Work to complete: When you retype the data, keep every line exactly as it appears.

▼

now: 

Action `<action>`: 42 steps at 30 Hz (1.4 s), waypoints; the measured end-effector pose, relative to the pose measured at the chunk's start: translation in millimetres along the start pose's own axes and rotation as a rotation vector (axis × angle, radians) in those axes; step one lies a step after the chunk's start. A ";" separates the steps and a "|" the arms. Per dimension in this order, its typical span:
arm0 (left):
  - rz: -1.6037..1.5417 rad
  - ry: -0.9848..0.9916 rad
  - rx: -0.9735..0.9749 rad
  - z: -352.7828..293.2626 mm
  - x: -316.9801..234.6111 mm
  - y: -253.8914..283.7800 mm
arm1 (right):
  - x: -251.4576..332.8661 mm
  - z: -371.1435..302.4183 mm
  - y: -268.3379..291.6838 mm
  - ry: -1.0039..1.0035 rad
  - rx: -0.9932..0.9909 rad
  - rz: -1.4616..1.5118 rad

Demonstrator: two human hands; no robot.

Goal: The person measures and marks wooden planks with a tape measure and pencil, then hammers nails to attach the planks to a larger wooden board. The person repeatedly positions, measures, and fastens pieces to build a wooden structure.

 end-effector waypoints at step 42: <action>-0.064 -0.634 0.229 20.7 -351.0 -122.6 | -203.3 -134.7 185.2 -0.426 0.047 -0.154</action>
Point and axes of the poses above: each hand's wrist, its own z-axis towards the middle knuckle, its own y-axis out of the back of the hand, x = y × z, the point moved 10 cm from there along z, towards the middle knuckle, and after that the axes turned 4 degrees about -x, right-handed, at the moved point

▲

Solution to the exercise:
now: 

Action `<action>`: 42 steps at 30 Hz (1.4 s), waypoints; the measured end-effector pose, relative to the pose measured at the chunk's start: translation in millimetres along the start pose's own axes and rotation as a rotation vector (axis × angle, radians) in those axes; step one lies a step after the chunk's start. A ";" separates the steps and a "|" the arms. Per dimension in this order, its typical span:
arm0 (left):
  - rz: -1.6037..1.5417 rad
  - ry: -0.9848..0.9916 rad
  - rx: -0.9735..0.9749 rad
  - z: -352.7828..293.2626 mm
  - x: -316.9801..234.6111 mm
  - y: -253.8914..283.7800 mm
arm1 (right):
  - x: -251.4576..332.8661 mm
  - z: -371.1435..302.4183 mm
  - y: -268.3379..291.6838 mm
  - ry: -1.0039..1.0035 rad
  - rx: -0.9932..0.9909 rad
  - rz: -1.4616..1.5118 rad

Demonstrator: two human hands; no robot.

Goal: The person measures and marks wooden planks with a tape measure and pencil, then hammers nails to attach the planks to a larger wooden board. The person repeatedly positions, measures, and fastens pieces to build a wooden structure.

 end-effector waypoints at step 42: <action>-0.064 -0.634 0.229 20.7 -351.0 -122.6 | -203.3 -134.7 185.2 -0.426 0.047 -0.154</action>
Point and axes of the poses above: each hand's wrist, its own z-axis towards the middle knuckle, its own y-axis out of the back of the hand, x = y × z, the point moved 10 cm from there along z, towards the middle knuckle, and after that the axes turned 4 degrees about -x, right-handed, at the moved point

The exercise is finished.